▸ **About this task**
Nothing below is to be printed except the lines between the line holding "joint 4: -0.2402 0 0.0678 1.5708" and the line holding "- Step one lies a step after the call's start", inclusive, each exactly as it appears.

[Opening Data for this task section]

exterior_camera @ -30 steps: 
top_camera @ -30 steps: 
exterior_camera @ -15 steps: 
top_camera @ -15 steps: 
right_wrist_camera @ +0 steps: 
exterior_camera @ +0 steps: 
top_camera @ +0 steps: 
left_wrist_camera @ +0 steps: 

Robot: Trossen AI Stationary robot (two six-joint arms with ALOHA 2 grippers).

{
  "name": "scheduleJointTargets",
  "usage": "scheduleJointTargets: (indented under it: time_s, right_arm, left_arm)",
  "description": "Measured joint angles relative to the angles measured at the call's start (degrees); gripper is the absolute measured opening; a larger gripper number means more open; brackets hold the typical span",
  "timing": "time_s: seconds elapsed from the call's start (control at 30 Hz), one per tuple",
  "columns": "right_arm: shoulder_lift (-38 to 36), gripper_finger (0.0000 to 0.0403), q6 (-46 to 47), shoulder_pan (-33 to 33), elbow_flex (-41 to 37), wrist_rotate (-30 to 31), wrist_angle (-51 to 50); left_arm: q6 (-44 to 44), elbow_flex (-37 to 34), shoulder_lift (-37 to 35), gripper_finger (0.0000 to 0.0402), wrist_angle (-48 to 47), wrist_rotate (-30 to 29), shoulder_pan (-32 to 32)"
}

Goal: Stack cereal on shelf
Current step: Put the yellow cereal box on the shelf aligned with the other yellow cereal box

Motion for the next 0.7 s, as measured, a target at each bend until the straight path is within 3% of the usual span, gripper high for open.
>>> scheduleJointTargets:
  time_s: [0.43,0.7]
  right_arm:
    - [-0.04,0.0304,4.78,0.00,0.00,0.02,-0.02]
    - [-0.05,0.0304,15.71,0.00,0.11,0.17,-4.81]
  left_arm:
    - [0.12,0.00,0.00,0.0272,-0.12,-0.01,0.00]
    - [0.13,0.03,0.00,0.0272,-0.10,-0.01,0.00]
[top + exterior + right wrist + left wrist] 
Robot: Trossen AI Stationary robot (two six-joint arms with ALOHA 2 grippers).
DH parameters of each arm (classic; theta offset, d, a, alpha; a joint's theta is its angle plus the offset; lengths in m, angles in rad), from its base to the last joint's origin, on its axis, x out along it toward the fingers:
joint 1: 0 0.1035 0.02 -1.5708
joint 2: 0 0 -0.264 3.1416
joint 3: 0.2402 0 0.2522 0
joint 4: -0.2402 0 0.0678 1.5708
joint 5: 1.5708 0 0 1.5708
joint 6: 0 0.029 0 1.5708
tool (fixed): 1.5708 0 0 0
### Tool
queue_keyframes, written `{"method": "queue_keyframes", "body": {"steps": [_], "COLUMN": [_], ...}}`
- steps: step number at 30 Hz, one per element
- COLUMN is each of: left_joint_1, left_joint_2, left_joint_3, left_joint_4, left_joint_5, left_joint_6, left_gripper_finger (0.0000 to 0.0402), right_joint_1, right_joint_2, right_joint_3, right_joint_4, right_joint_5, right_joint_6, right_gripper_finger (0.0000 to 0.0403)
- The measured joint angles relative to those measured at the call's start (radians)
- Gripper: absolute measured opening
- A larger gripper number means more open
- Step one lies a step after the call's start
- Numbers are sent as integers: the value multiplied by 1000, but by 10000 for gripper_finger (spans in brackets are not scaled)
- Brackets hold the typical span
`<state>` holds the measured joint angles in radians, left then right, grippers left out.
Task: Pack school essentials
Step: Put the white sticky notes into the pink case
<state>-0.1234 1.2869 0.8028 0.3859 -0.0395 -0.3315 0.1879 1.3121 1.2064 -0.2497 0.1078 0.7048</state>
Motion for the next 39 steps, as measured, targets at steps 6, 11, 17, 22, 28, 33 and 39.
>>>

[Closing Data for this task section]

▸ **Reply to the exercise**
joint 4: -0.2402 0 0.0678 1.5708
joint 5: 1.5708 0 0 1.5708
joint 6: 0 0.029 0 1.5708
tool (fixed): 1.5708 0 0 0
### Tool
queue_keyframes, written `{"method": "queue_keyframes", "body": {"steps": [_], "COLUMN": [_], ...}}`
- steps: step number at 30 Hz, one per element
- COLUMN is each of: left_joint_1, left_joint_2, left_joint_3, left_joint_4, left_joint_5, left_joint_6, left_gripper_finger (0.0000 to 0.0402), right_joint_1, right_joint_2, right_joint_3, right_joint_4, right_joint_5, right_joint_6, right_gripper_finger (0.0000 to 0.0403)
- The measured joint angles relative to those measured at the call's start (radians)
- Gripper: absolute measured opening
- A larger gripper number means more open
- Step one lies a step after the call's start

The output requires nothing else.